In the second phase of the sensitivity analysis, we identify the optimal area around tide gauges from where predictor information is considered to train/validate the data-driven models; We explore here the optimal size of the area around a tide gauge that reconciles a tradeoff between model accuracy and computation time. To this end, we test box sizes of 1 x 1, 2 x 2, 3 x 3, 4 x 4, 6 x 6, and 8 x 8 and train/validate the data-driven models and compare model accuracies with the baseline case that uses a 10 x 10 box. The results (Figures 2c and 2d) indicate that an area of 6 x 6 is the optimal choice (i.e., shortest distance to upper left and lower left corners) considering model accuracy (measured in RMSE and Pearson’s Correlation) and computational time (measured in hours). The latter includes the time for extracting the predictors and training and validating the model. Results are shown for ERA-Interim and differences in computation time for different box sizes are much larger for MERRA-2 and ERA5. Hence, we use a 6 x 6 box around each tide gauge when developing the GSSR database.
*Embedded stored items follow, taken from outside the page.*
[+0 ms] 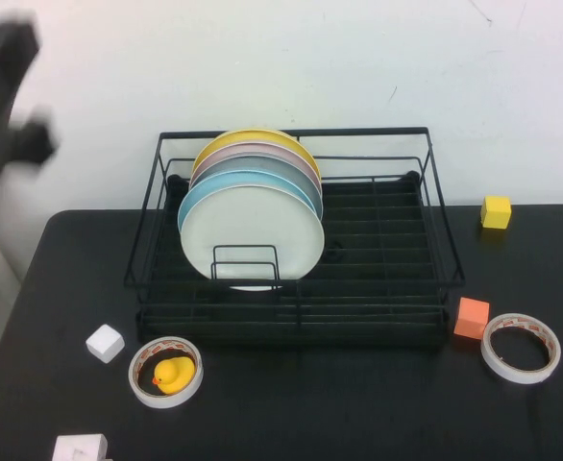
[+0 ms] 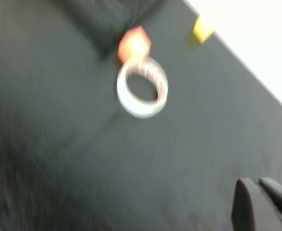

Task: Place plate on rack

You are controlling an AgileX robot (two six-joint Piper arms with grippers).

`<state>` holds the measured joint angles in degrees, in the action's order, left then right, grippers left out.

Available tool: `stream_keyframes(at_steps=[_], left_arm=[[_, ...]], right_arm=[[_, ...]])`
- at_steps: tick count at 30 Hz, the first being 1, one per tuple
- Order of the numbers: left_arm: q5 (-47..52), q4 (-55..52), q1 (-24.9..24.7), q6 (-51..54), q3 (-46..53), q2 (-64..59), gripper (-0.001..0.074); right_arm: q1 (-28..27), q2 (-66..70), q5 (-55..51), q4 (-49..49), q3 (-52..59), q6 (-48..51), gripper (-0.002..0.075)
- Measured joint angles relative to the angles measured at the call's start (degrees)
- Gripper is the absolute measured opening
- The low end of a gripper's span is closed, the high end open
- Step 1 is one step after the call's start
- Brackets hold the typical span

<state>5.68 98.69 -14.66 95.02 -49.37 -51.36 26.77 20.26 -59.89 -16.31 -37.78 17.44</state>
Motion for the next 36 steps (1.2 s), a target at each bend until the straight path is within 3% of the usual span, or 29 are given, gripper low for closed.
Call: stream_keyframes(at_steps=[5, 13, 22, 36], left_arm=[[3.51, 0.0, 0.0, -4.59, 12.97, 11.81, 0.0], [7.1, 0.0, 0.0, -5.28, 24.44, 18.89, 0.0], [14.25, -0.41, 0.0, -5.28, 26.54, 19.7, 0.0], [15.34, -0.62, -0.58, -5.4, 26.78, 19.7, 0.0]], right_arm=[[0.0, -3.85, 7.7, 3.36, 2.46, -0.23, -0.0001], [0.0, -4.62, 18.37, 8.0, 14.1, -0.23, -0.0001], [0.0, -4.62, 19.78, 9.21, 17.15, -0.23, -0.0001], [0.0, -4.62, 20.34, 9.21, 17.19, -0.13, -0.0001]])
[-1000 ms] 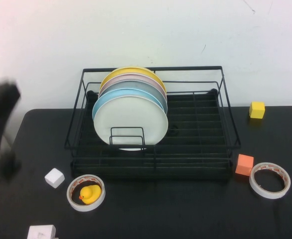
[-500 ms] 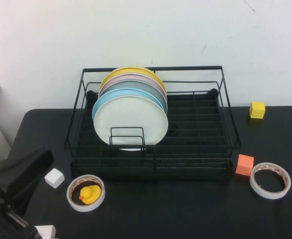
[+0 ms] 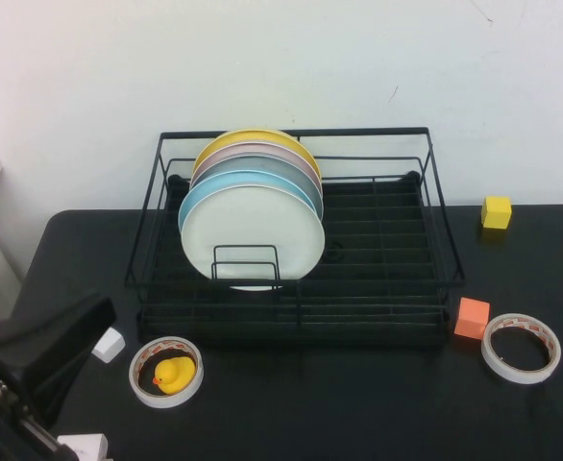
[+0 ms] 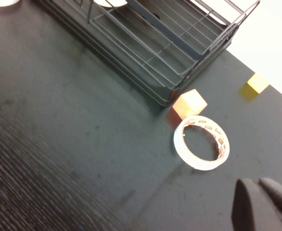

To allow for a more direct comparison across all surge reconstructions, we select a common period (1980 – 2010) which is covered by all five reanalysis products. We validate the reconstructions during this period in terms of Pearson’s correlation, RMSE, and RRMSE, and show the variability (measured as standard deviation) of model accuracy

We also compare the surge reconstructions with observations from the perspective of extremes. For each tide gauge, observed surges above the 95th percentile threshold are compared with the simulated values (Figure 4). When considering the 95th percentile threshold, some tide gauges with short records have only very few data points leading to insignificant correlation coefficients; these are not shown in Figure 4 and as a result the number of tide gauges in Figure 4 is slightly lower than that of Figure 3. We find an average RMSE of 22 cm (std = 9.9) for extratropical regions and 15 cm (std = 8.5) for tropical regions. Average correlation is 0.32 (std = 0.16) for extratropical regions and 0.31 (std = 0.25) in tropical regions. For 65% of tide gauges the same reanalysis that gives the best validation results for daily maximum surges also gives the best validation results for the extremes, whereas in 35% of the cases a different reanalysis leads to better results when only focusing on extremes.

We also show a spatial distribution (summarized in 30-degree bands) of the validation of all five surge reconstructions in addition to the ensemble mean. The ensemble mean is computed by taking the average of the five surge reconstructions at a daily time step. This time series is then validated against the observed surge. The ensemble mean has relatively higher model accuracy in most places especially in higher latitudes.